By John Reichard, CQ HealthBeat Editor

May 7, 2014 -- Don't look now, but the private sector is quietly strengthening its grip on the Medicare program, at least if enrollment in the Medicare Advantage plans is a good proxy.

It's happening despite the payment cuts to private Medicare plans under the health law.

The Congressional Budget Office (CBO) originally estimated that the law would rock Medicare Advantage, by cutting payments that are 14 percent more per patient than reimbursements to providers in traditional Medicare.

But an analysis by Kaiser Family Foundation researchers Tricia Neuman and Gretchen Jacobson notes that the number of people in Medicare private plans reached an all-time high this year of nearly 16 million beneficiaries.

That's 6.3 million more than the CBO projected in 2010 soon after the health law (PL 111-148, 111-152) was enacted, they said. And CBO "now projects Medicare Advantage enrollment will reach 22 million beneficiaries by 2020, more than double the number projected shortly after the ACA was enacted."

Analysts explain the growth by noting that the plans are attractive to the many baby boomers entering Medicare. They can be cheaper than sticking with traditional Medicare and buying supplemental Medigap and Part D drug coverage.

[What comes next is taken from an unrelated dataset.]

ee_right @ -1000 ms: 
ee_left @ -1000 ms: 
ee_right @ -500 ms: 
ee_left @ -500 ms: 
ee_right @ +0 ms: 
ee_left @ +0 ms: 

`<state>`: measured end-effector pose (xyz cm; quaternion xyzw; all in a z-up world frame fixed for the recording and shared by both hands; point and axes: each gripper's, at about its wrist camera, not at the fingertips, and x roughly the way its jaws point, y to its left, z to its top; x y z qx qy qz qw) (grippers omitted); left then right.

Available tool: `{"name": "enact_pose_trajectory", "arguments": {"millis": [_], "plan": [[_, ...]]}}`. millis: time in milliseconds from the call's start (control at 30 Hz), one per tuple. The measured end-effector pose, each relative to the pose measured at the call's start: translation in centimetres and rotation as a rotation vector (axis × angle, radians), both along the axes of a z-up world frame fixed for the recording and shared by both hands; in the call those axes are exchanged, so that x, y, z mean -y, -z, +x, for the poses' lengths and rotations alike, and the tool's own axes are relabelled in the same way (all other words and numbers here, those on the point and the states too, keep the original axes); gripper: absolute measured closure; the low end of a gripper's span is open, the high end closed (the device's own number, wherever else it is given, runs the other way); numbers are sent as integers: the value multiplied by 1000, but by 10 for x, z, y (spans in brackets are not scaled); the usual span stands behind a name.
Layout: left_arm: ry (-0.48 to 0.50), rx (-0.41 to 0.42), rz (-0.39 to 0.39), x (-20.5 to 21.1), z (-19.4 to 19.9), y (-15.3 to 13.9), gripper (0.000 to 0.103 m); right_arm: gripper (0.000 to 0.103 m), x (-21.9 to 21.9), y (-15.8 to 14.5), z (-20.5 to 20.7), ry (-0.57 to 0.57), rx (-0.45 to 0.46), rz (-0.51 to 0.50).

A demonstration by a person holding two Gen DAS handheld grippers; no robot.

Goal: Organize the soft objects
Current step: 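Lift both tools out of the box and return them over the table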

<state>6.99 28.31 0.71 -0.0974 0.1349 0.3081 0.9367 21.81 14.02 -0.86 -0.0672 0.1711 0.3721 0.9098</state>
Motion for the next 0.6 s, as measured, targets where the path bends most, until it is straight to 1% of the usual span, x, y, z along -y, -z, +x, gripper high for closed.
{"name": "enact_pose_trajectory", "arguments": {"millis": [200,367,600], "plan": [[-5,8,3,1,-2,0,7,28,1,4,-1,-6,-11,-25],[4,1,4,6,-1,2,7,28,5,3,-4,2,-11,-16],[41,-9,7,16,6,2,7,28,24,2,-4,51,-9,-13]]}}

For many boomers accustomed to managed care, the transition is not especially harsh.

Medicare Advantage enrollment has jumped 41 percent since 2010, the Kaiser researchers said.

"The ACA froze payments to plans for 2011 and then phased in reductions between 2012 and 2017," they wrote in a research brief released last week. "The reductions were implemented by county on a two-year, four-year and six-year schedule, with the longest phase in allowed for counties with relatively larger payment reductions."

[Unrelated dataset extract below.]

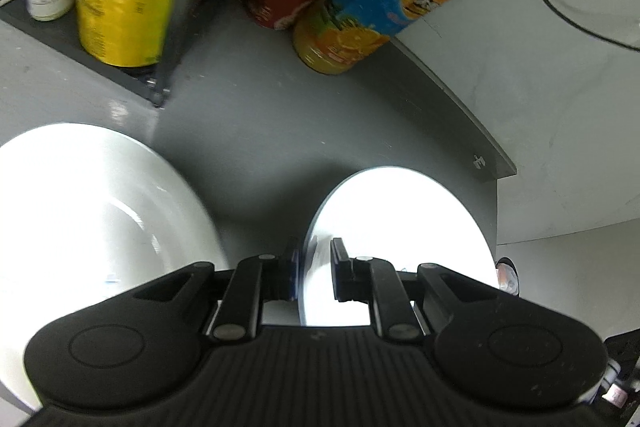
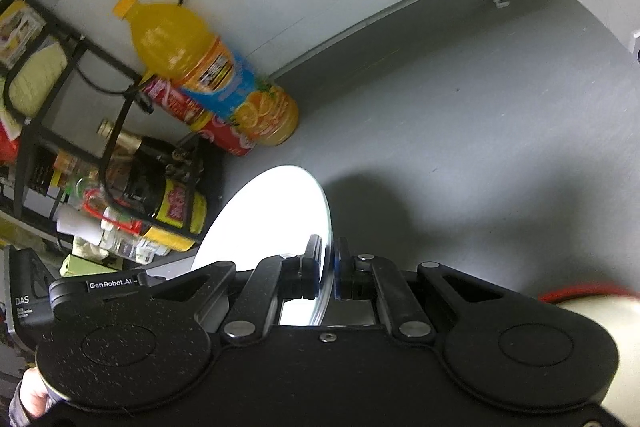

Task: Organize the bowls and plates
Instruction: 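Carry the 'BAKERY' plate with both grippers onto the 'Sweet' plate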

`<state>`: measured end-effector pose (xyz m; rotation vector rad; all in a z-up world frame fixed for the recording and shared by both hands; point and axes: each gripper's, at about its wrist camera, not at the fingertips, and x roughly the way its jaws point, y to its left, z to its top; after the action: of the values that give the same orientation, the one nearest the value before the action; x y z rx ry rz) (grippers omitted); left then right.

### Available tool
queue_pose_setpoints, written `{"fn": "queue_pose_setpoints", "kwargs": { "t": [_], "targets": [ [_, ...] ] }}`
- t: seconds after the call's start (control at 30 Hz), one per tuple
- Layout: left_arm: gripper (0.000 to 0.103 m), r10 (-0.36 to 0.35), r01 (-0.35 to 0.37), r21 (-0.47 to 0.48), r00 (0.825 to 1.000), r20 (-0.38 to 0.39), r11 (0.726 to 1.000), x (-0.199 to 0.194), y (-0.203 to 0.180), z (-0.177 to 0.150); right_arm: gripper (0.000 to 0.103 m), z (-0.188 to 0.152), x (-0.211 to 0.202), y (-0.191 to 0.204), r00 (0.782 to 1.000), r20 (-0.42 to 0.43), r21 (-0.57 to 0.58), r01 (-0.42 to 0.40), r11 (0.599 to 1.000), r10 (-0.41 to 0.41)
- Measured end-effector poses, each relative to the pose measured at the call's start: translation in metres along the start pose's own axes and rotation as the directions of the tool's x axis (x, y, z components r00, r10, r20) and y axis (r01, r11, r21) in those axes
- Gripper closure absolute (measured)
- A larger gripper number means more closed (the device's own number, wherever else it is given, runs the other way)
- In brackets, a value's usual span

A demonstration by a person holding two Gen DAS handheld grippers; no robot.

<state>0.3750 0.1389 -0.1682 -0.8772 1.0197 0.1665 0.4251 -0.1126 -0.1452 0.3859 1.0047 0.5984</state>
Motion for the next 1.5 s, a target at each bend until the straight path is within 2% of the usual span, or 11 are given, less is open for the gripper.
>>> {"fn": "queue_pose_setpoints", "kwargs": {
  "t": [0.7,1.2,1.5],
  "targets": [
    [0.09,-0.007,0.007,-0.005,1.0,0.006,1.0,-0.061,0.093,-0.001,0.096,-0.073,0.018,0.068,1.0,-0.021,-0.013,0.019,1.0,-0.02],
    [0.09,0.036,-0.037,-0.018,0.999,-0.027,0.999,-0.07,0.14,-0.014,0.096,-0.114,0.035,0.084,0.997,-0.068,-0.014,0.04,0.999,-0.041],
    [0.09,0.069,-0.071,-0.05,0.997,-0.042,0.996,-0.064,0.161,-0.022,0.096,-0.124,0.046,0.095,0.993,-0.077,-0.065,0.089,0.994,-0.094]
  ]
}}
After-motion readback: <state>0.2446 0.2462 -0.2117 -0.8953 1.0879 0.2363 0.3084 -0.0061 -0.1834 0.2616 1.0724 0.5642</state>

The phased-in approach was designed to give insurers more time to adjust and find ways to deliver services at a lower cost without negatively affecting patient care.

The cuts "have now been fully implemented in more than half of all counties and will be fully implemented in about another quarter of counties next year," they said.

The insurance industry recently wound up a fierce advertising and lobbying effort to pressure Medicare officials to take administrative action to lessen cuts in 2015. Although the reductions won't be as large as originally proposed, they still are significant, insurers and Wall Street analysts say.

America's Health Insurance Plans spokeswoman Clare Krusing said the full effects of the cuts are yet to be felt.

"While that the impact of 2015 final rates will vary by plan, it's also important to note that the ACA cuts are still being phased in and the vast majority have not yet taken effect," she said in an email message. "Only about 20 percent of the cuts CBO originally projected will have gone into effect by the end of 2014 with another 25 percent implemented in 2015 and 2016."

She added that while seniors continue to enroll in Medicare Advantage because of the additional benefits and quality of care, "our concern is that the year-over-year cuts to the program put at risk the coverage seniors like and rely on today."

Insurers note reports that plans are bumping up premiums, passing along more costs to enrollees, and cutting the size of their networks, costing enrollees access to longtime doctors.

Also, a program that awards bonus payments to plans based on the quality ratings is coming to an end. That may mean enrollment could start to take a hit in the next few years. For the moment, data such as that presented in the Kaiser analysis isn't helping insurers make the case to lawmakers that Medicare Advantage is being hit too hard.